This page describes the preliminary data exploration before analysis, including checking distributions, transformations, and removing outliers or other erroneous data, as well as some visualizations of the dataset used.
The ecozone data was spatially joined to the weather station observations to assign ecozone codes to each weather station. Observations missing ecozone data were removed.
A log transformation (f(x) = log(x+1)) was applied to the precipitation data in order to correct skewness, and missing average temperature values were calculated from minimum and maximum temperature readings.
A linear model was created between monthly climate observations (mean monthly precipitation and average monthly temperature) and the Level 4 ecozone delineations.
Residuals were extracted from the linear models, with both the average and maximum residuals calculated to identify observations deviating most from the ecozone averages.
The modified dataset, including residuals, was exported to Excel and sorted by maximum residual, with the largest deviations listed at the top of the sheet.

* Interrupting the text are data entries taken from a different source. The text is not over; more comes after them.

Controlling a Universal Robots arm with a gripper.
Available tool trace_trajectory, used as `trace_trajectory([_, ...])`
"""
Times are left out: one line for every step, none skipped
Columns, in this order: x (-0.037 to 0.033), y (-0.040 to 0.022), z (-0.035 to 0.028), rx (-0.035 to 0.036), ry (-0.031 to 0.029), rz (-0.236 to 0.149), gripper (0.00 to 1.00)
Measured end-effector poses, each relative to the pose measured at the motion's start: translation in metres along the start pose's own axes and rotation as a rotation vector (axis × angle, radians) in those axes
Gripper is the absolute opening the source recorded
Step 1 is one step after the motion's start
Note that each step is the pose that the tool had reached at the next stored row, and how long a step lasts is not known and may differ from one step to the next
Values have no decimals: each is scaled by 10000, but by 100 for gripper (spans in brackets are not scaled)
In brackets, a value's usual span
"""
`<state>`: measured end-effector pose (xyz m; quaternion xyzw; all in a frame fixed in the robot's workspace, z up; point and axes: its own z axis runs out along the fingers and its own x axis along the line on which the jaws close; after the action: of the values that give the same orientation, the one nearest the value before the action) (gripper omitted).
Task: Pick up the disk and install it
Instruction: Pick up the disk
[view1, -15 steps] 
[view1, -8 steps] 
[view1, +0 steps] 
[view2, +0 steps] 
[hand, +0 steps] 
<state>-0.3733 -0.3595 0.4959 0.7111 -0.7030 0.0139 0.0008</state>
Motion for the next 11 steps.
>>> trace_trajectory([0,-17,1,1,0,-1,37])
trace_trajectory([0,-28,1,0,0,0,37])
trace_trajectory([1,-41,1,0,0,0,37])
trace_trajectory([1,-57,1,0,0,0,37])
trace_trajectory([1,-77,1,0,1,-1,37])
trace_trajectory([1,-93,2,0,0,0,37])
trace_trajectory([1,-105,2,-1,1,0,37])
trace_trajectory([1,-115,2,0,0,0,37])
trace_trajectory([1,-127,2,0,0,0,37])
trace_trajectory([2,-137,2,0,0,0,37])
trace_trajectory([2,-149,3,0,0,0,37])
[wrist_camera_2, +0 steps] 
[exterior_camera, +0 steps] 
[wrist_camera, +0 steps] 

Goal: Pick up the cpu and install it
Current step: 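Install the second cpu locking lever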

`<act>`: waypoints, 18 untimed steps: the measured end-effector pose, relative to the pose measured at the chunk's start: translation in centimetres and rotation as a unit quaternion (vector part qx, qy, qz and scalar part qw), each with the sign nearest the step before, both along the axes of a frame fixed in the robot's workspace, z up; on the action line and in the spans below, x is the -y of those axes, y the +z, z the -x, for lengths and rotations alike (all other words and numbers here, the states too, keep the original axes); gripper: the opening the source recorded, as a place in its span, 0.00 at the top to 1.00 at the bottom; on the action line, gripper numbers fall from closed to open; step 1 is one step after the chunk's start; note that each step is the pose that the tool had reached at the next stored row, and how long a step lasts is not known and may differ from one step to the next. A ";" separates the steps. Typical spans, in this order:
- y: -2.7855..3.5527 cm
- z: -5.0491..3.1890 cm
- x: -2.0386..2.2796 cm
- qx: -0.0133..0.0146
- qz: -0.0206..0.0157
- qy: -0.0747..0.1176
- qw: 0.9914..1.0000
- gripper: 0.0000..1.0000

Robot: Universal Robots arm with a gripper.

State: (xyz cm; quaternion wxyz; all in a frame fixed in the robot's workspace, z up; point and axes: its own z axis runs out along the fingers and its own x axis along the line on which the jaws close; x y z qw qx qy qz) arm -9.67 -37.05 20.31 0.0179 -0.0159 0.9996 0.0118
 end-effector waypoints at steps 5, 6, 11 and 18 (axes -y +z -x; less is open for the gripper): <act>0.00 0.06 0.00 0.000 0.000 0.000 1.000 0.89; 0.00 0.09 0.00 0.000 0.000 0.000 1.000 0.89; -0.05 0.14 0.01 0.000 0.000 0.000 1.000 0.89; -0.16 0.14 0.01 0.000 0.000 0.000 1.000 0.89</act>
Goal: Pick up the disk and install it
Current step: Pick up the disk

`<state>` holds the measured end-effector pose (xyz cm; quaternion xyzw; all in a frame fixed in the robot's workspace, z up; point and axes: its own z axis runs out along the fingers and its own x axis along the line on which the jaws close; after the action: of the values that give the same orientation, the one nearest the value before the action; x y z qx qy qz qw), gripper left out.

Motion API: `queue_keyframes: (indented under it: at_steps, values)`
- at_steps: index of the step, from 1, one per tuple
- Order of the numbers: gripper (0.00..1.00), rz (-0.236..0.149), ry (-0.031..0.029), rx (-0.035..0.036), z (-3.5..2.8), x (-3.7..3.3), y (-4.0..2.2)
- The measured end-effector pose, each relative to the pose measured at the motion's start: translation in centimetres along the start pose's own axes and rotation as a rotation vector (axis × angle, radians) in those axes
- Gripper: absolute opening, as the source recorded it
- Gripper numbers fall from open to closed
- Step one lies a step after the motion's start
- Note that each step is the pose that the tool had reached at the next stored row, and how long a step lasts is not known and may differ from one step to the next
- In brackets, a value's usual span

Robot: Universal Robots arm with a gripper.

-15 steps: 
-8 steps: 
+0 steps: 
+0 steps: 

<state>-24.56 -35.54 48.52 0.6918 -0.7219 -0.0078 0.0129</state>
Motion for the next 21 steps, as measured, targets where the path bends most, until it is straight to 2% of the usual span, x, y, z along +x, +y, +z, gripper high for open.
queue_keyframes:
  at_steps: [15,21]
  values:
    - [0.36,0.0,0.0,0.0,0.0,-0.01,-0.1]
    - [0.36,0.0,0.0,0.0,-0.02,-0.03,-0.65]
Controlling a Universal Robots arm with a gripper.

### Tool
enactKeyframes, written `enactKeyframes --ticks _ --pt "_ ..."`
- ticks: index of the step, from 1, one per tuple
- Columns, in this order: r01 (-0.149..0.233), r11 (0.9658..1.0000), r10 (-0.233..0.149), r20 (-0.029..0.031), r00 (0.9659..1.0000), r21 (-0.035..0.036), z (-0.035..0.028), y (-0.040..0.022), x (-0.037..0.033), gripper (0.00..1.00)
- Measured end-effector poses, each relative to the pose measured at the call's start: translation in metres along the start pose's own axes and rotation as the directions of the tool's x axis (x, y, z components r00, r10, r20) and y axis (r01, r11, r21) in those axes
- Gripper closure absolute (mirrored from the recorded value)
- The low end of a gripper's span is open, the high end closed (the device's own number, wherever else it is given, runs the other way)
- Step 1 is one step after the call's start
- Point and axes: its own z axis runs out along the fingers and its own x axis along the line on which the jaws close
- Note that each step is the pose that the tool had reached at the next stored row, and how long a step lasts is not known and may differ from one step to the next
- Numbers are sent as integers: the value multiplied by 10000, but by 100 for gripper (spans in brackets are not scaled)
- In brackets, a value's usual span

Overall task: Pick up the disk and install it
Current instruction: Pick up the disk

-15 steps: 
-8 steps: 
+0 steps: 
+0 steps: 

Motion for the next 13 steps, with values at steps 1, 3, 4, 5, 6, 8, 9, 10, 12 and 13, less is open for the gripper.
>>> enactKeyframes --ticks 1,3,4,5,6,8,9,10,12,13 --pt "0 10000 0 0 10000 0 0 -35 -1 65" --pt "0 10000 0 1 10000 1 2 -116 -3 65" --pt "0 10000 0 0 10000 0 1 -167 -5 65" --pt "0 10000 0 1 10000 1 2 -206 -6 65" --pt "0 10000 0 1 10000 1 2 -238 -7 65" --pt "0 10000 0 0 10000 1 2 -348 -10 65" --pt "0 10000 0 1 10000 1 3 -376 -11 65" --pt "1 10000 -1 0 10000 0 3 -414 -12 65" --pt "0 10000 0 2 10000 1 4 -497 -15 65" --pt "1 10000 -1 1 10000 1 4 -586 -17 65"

A heatmap was applied to monthly climate observations and their residuals, and a visual inspection was performed on the highest magnitude (positive and negative) residuals to detect observations with significant deviations from expected patterns.
No significant outliers were found and the data is ready for further analysis.
These represent distributions of the monthly average temperatures reported by the weather stations. They are subdivided into biomes to enhance readability.
Some clear seasonal patterns can be observed here, as well as approximately normal and fairly tight distributions.
These represent distributions of the monthly average precipitation reported by the weather stations. They are subdivided into biomes to enhance readability.
Seasonal patterns are less clear here than in the temperature data but some are still present. The y-axis is in log scale to better show the distributions. There is considerably more variance present within many of the boxplots than that seen in the boxplots of temperature.
In order to perform the principal component analysis on our data, we first must check the assumptions of normality and ensure that the variables are scaled so that variables with larger values do not overshadow those with smaller values.
Shown here are the distributions of the annual climate data generated by ClimateNA for our 5km grid point sample. Many of the distributions appear non-normal and scale varies greatly between different variables.
Shown here are the distributions of the ClimateNA annual variables after scaling. We can see that although the variables now share the same scale and are roughly centered around 0, many of the distributions appear significantly non-normal.
Shown here are the distributions of the ClimateNA variables after applying transformations to correct non-normal distributions and scaling. We can now see that most distributions are approximately normal and centered around zero. The data is ready for PCA.